• _Your task_
What do the lines from the one containing "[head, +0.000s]" through the end of the listing below say? Restate them word for word and give nothing else.

• _Given information_

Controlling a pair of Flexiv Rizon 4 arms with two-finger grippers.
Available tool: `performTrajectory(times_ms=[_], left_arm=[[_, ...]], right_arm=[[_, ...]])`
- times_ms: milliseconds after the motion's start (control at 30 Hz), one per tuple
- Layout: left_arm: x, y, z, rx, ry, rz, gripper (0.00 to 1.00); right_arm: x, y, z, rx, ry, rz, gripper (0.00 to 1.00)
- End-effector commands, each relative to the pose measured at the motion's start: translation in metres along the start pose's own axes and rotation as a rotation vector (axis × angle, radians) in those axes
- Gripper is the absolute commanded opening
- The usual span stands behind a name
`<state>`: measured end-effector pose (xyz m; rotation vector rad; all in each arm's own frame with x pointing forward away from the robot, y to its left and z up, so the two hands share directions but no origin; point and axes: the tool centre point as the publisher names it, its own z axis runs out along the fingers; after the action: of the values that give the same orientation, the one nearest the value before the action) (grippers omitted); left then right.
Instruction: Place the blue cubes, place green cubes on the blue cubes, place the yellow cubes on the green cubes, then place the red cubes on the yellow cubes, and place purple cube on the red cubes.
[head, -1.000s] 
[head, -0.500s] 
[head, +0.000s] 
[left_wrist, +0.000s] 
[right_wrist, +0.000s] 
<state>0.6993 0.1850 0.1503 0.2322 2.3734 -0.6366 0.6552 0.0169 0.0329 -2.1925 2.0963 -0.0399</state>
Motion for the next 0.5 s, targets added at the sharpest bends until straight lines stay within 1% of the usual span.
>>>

• _Exercise output_
[head, +0.000s] 
[left_wrist, +0.000s] 
[right_wrist, +0.000s] 
<state>0.6993 0.1850 0.1503 0.2322 2.3734 -0.6366 0.6552 0.0169 0.0329 -2.1925 2.0963 -0.0399</state>
Motion for the next 0.5 s, targets added at the sharpest bends until straight lines stay within 1% of the usual span.
>>>

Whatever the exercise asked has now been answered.